▶ **EXERCISE BRIEF**: Could you reproduce the lines below from the one with "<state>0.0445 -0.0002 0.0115" through the one with "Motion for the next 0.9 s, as"? Keep both ends and add nothing.

[Records from a data collection]

--

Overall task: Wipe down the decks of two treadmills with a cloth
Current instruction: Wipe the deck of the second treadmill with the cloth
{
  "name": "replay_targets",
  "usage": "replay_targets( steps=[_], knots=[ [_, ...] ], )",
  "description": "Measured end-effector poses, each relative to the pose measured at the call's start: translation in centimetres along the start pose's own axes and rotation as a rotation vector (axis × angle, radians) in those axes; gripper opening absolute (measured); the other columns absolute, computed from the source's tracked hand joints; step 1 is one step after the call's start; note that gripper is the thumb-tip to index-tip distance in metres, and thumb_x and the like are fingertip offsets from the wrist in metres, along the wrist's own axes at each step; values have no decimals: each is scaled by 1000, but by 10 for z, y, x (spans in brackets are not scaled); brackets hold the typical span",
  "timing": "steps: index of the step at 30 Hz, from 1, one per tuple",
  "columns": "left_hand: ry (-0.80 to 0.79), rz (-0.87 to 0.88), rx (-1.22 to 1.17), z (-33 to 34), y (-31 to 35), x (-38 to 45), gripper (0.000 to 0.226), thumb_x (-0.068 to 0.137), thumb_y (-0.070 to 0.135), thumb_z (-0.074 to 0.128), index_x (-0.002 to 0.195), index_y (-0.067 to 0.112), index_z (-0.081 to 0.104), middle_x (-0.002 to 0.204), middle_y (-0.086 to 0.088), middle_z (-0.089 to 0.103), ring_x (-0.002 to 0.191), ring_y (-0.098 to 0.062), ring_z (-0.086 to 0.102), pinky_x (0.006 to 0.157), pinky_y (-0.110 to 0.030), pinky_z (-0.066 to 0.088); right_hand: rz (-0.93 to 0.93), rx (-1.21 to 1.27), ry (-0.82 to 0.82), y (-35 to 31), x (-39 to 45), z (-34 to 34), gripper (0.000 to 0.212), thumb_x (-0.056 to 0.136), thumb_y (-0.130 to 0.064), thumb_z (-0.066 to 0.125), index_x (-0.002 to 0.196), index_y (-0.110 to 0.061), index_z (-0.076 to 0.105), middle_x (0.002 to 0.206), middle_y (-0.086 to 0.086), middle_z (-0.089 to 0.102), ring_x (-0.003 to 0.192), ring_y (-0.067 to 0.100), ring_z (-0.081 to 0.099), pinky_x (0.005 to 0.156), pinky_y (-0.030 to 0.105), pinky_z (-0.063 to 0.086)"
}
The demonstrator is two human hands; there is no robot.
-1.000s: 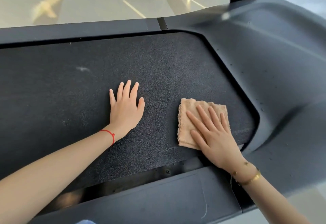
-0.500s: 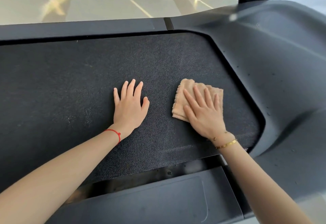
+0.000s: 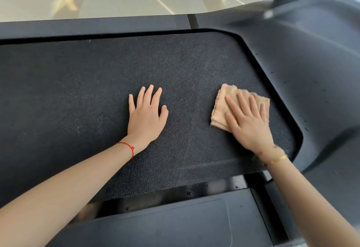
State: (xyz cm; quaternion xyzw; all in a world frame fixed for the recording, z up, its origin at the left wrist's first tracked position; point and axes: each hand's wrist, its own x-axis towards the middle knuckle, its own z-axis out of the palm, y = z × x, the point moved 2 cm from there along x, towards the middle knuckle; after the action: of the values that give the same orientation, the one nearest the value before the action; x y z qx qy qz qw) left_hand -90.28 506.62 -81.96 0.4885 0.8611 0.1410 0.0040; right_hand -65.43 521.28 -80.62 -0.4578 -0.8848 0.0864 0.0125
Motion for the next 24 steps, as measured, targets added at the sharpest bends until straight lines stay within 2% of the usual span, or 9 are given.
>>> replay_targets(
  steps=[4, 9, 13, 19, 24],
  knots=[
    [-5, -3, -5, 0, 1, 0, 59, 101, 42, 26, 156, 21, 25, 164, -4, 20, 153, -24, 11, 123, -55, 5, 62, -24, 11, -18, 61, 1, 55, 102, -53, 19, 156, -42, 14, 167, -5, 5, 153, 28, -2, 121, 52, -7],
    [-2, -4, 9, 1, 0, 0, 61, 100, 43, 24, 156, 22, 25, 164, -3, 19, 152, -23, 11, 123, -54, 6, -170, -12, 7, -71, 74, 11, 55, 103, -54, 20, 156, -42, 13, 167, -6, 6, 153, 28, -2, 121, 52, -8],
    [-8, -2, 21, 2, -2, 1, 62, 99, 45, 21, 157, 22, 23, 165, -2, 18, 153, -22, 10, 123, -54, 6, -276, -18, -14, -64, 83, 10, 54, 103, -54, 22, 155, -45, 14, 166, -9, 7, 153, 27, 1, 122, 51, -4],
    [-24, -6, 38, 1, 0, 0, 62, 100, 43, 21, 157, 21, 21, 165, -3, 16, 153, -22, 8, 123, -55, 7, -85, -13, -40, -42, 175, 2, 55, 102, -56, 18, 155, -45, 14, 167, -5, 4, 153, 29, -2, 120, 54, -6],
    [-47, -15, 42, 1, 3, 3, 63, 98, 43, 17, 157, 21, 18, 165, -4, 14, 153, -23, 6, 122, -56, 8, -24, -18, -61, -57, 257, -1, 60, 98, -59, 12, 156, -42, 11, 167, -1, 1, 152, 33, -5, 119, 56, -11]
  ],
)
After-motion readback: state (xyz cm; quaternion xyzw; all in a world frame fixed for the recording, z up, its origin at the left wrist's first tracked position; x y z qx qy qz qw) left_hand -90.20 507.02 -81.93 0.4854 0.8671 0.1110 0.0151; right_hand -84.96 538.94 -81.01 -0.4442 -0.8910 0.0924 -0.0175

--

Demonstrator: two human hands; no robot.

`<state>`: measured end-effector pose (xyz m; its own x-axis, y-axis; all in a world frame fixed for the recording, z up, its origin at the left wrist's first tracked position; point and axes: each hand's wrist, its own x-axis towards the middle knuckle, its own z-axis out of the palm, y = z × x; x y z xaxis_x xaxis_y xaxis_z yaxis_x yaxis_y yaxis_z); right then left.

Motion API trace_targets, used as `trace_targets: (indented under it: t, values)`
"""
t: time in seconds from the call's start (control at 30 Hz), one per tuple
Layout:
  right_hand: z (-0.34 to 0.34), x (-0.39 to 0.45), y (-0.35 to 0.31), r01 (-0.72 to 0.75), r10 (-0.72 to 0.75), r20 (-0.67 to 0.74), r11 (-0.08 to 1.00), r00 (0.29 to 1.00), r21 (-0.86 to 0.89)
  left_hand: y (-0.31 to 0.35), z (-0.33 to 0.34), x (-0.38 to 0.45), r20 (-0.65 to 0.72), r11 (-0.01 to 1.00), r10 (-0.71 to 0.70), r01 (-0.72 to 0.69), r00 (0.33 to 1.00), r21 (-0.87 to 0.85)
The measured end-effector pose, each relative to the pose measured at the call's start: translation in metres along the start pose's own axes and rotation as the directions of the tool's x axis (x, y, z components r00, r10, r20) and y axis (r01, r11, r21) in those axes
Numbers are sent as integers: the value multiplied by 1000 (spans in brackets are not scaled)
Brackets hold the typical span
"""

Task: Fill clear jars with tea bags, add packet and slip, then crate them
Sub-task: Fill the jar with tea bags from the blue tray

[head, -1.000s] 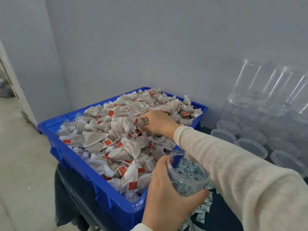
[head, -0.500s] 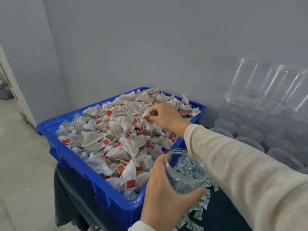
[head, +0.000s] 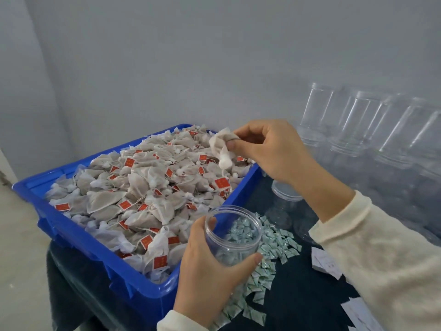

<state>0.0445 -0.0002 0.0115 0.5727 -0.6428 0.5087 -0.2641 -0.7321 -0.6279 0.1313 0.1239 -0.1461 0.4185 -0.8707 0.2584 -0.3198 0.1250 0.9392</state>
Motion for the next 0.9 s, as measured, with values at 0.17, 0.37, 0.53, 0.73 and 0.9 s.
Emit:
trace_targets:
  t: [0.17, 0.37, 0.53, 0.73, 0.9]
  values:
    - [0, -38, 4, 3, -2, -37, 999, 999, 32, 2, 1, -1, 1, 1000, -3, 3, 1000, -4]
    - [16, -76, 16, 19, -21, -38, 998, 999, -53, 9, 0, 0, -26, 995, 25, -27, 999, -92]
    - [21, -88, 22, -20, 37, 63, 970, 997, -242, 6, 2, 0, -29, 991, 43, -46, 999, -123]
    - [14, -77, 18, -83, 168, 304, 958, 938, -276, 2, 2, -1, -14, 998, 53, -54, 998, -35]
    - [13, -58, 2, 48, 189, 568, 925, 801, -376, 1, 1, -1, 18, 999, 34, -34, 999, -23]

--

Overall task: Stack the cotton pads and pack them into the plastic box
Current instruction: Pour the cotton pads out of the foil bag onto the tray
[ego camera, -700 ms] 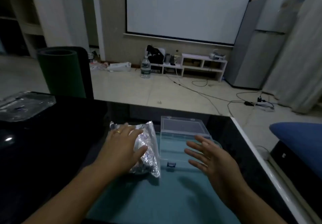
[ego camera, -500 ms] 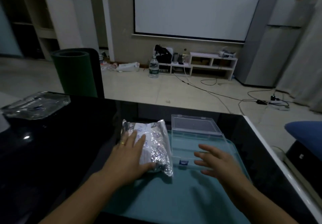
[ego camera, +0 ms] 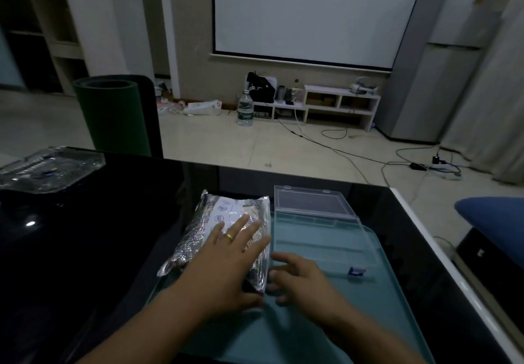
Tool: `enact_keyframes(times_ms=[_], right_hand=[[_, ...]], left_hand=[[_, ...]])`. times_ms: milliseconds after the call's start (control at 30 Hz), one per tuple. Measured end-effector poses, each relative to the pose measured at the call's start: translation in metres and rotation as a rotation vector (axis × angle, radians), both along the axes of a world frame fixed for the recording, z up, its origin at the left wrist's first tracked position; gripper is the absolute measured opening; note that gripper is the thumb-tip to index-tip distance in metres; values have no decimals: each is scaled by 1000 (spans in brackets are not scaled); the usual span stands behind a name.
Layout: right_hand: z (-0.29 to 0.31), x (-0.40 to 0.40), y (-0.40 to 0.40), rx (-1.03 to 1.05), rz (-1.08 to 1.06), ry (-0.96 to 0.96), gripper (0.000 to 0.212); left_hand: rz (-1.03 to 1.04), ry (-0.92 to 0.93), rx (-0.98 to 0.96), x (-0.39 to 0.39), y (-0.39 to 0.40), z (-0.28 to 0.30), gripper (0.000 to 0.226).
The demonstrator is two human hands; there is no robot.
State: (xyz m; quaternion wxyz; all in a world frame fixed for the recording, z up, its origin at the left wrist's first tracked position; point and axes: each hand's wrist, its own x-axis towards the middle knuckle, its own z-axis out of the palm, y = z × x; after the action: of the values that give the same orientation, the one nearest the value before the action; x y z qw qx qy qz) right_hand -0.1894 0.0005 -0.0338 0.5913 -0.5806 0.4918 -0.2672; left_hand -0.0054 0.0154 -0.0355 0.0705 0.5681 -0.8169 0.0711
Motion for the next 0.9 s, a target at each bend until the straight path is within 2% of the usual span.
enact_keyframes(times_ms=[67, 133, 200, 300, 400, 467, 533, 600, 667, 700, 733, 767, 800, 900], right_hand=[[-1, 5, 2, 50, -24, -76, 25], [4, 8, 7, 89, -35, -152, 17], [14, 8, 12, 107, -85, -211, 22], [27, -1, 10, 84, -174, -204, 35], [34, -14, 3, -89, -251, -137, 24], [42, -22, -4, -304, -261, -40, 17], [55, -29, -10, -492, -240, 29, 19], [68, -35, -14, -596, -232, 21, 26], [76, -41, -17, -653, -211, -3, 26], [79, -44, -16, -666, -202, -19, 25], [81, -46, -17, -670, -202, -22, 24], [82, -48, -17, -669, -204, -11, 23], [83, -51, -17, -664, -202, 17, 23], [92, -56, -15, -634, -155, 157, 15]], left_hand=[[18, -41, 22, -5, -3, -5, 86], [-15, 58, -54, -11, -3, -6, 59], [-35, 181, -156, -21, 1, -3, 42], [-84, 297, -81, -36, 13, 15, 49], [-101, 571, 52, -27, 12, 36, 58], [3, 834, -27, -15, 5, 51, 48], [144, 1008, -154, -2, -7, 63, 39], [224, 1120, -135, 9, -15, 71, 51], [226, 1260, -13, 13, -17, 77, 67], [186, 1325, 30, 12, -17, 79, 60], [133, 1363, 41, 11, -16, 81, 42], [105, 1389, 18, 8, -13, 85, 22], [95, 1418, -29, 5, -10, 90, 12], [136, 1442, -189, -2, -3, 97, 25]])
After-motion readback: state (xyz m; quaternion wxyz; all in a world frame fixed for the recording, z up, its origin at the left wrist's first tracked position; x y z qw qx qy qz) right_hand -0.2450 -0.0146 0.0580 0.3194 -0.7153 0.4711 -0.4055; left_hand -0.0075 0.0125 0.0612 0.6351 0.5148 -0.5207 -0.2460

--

▶ **SOLUTION FOR THIS TASK**:
<state>0.0445 -0.0002 0.0115 0.5727 -0.6428 0.5087 -0.2641 -0.7321 -0.6279 0.1313 0.1239 -0.1461 0.4185 -0.8707 0.2584 -0.3198 0.1250 0.9392</state>
Motion for the next 0.9 s, as measured, with values at 0.17, 0.37, 0.53, 0.73 and 0.9 s.

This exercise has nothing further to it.